Stored entries
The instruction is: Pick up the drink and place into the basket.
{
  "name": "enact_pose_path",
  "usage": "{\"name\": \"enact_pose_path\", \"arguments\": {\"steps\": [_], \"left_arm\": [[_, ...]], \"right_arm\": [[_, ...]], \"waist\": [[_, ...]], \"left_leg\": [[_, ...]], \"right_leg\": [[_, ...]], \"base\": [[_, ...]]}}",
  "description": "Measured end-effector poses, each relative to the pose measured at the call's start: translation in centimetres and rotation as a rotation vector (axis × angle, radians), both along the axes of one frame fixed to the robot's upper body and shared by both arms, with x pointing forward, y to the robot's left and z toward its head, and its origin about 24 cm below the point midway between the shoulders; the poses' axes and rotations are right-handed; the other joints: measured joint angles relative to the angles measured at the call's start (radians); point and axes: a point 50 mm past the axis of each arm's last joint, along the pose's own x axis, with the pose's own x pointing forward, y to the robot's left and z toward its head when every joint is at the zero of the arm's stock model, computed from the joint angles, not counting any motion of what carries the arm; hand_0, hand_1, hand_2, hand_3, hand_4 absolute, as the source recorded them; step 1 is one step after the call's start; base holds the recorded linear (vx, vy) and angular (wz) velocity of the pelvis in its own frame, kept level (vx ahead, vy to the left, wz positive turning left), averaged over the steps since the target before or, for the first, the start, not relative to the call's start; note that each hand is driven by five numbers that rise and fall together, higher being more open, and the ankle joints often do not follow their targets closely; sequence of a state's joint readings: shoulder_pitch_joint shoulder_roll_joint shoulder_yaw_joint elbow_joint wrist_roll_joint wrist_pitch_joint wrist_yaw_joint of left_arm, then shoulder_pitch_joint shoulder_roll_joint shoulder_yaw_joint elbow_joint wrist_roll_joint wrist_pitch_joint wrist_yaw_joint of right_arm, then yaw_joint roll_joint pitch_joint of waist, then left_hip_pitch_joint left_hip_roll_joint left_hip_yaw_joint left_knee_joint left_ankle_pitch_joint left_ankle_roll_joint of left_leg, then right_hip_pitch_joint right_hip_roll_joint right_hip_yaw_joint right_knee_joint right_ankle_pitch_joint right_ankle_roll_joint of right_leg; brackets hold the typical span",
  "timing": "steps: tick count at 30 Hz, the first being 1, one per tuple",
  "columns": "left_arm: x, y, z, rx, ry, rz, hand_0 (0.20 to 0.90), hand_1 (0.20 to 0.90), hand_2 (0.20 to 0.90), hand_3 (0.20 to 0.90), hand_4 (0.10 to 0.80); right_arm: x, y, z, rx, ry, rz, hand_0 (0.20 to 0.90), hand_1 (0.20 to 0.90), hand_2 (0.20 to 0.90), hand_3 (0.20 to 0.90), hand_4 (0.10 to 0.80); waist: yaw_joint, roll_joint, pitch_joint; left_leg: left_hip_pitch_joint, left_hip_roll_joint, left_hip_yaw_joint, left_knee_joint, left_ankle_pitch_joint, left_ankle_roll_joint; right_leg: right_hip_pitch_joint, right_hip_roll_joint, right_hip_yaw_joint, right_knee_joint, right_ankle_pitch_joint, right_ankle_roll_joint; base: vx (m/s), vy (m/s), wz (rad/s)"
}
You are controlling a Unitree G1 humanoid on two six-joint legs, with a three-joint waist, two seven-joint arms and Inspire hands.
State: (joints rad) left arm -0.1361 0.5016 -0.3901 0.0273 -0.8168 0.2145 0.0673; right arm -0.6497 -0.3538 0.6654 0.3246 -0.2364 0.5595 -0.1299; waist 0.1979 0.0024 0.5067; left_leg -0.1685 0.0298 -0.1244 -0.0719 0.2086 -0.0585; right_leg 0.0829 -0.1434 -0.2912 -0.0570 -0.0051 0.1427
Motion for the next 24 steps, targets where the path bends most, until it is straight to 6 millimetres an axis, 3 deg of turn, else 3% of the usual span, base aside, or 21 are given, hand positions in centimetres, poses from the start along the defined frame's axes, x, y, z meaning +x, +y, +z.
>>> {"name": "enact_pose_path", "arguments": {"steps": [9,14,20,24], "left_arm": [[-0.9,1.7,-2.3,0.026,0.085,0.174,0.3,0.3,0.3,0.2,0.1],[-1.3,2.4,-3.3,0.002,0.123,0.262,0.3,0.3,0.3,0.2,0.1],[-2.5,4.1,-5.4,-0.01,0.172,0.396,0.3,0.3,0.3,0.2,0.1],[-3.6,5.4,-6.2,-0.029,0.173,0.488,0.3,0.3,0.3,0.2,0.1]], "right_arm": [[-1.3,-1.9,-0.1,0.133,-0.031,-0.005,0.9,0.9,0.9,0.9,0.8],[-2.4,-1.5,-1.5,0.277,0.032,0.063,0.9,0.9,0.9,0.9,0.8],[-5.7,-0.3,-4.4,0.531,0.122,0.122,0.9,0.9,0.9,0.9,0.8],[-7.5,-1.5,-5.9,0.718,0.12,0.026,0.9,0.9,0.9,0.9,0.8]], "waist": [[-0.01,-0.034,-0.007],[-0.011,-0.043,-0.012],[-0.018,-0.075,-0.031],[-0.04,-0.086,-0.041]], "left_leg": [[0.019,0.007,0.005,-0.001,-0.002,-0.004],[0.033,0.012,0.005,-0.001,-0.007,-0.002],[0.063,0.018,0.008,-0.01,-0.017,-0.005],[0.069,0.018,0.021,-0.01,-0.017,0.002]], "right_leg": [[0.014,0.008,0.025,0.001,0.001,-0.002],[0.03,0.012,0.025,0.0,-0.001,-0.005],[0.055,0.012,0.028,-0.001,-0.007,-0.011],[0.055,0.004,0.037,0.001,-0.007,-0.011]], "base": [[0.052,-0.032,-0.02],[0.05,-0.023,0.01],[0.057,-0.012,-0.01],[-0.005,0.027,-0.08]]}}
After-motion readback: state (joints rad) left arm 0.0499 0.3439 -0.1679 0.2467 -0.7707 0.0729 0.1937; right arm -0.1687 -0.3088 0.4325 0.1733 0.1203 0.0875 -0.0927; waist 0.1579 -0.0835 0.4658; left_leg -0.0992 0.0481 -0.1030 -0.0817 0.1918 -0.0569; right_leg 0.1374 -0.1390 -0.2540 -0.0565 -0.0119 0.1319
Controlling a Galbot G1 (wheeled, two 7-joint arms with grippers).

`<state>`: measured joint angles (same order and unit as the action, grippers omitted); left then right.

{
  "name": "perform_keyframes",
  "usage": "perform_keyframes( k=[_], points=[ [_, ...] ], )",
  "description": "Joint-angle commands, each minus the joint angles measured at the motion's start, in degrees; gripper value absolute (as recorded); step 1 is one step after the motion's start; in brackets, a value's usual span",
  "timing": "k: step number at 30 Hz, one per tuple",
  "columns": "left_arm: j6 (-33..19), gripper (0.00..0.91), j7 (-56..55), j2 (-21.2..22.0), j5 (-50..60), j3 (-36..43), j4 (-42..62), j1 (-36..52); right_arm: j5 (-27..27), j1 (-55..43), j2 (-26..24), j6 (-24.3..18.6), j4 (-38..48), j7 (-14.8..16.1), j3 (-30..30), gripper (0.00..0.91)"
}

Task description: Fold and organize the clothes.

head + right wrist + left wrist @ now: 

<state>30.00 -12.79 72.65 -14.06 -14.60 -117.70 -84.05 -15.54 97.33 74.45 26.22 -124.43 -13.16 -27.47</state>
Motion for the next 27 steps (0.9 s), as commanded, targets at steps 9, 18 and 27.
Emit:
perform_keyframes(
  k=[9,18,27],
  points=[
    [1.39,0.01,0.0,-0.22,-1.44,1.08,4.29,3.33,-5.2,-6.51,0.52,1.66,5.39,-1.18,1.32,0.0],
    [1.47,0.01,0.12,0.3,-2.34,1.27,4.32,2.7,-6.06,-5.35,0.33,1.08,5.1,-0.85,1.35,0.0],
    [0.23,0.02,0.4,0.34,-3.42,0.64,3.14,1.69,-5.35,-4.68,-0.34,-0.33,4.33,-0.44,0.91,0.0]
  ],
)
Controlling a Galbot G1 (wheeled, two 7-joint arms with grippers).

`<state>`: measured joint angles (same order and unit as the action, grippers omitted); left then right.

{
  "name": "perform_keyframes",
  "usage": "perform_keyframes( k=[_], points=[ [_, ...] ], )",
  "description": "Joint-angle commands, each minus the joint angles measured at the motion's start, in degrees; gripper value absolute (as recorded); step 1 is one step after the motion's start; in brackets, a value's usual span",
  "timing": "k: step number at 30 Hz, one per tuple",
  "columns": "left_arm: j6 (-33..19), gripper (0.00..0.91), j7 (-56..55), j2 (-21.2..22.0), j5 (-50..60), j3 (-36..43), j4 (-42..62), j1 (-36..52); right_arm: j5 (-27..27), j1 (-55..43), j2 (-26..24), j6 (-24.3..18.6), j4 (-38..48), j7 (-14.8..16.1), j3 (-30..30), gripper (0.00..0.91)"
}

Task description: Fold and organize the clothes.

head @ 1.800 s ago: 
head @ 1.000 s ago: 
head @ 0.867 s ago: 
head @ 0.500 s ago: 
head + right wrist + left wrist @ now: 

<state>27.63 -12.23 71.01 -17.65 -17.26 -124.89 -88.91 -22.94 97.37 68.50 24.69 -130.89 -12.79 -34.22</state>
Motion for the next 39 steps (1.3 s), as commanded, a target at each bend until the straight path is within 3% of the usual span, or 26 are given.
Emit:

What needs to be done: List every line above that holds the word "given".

Solution to this problem:
Motion for the next 24 steps, targets where the path bends most, until it is straight to 6 millimetres an axis, 3 deg of turn, else 3% of the usual span, base aside, or 21 are given, hand positions in centimetres, poses from the start along the defined frame's axes, x, y, z meaning +x, +y, +z.
Motion for the next 39 steps (1.3 s), as commanded, a target at each bend until the straight path is within 3% of the usual span, or 26 are given.

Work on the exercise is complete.